The problems Wilson presents are evident. He has the arm strength to hit receivers in stride for 60-yard scoring strikes. He's accurate enough to move the ball down the field through short passing routes and checkdowns. He's capable of extending drives with his feet by shaking defenders in-or-out of the pocket to secure a crucial first down. However, his best attribute might be his feel for the game... simply put, he's savvy.

"You can say he's that dual-threat, but more than anything he's heady," said Russell. "He's more mature than a freshman should be. He has a presence about him and great awareness... like he's been there before. I think his maturity and his heady nature is his best attribute. He has all the physical tools, but he has a great head on his shoulders.

"It's tough defending them. With Russell at quarterback you always feel like you can never stay in one place because he's going to make something happen.
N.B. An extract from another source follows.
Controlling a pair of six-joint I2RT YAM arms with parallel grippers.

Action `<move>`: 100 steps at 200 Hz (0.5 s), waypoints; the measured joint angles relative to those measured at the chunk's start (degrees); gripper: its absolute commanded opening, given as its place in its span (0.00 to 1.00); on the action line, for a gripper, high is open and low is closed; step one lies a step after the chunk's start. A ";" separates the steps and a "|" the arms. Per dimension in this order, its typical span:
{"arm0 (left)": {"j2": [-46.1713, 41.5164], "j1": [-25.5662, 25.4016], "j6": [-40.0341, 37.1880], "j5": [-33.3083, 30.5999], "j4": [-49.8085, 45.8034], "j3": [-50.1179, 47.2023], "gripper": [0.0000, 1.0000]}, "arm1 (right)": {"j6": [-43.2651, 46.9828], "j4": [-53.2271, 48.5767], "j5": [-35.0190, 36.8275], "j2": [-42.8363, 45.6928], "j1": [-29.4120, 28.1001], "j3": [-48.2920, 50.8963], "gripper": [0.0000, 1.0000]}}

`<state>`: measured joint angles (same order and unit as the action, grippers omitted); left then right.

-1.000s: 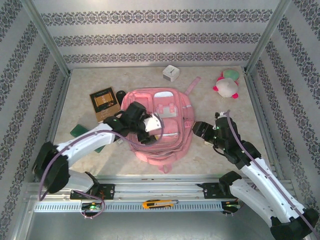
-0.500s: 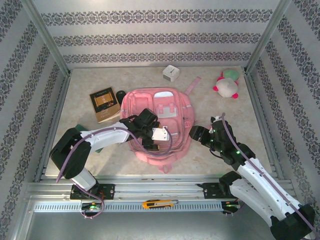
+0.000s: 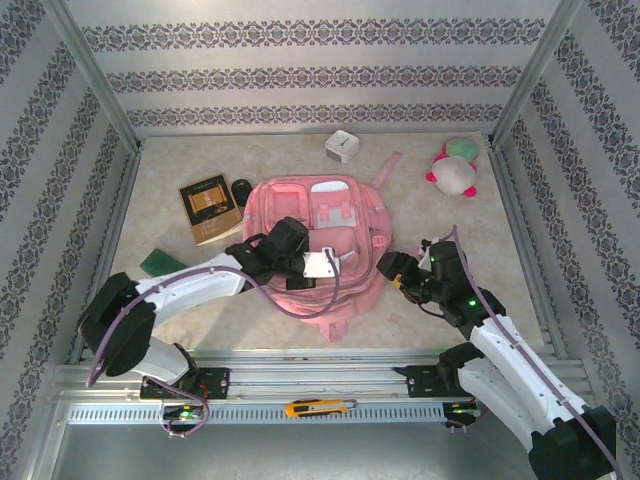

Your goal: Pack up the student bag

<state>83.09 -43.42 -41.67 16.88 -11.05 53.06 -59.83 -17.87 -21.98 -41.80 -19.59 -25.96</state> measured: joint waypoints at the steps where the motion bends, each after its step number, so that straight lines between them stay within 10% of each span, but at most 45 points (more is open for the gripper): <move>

I feel like whatever their offensive gameplan is, if something bad happens he can get you out of it with his arm or feet. A bad situation can turn into something great for them because of him.

"That's the toughest thing I remember about playing NC State," added the Deacon defender. "He was so mobile and always moving... he'd be moving around looking to pass, then he'd drop back and pass, then he'd drop back and run. As a defensive lineman it was like you needed oxygen on the sidelines to chase after him."

Despite the praise from opposing players and coaches, Wilson can still improve and is making steps in the right direction. He needs to be patient with his progressions and stay in the pocket longer for his receivers to get open. He could also throw the ball away quicker or start sliding more to avoid big hits and potential injuries.

With all that being said, he's just a redshirt sophomore. NC State fans could have a lot of fun watching him play over the next three years.

"He's fantastic," added Russell. "It worries me that he's going to be around for awhile."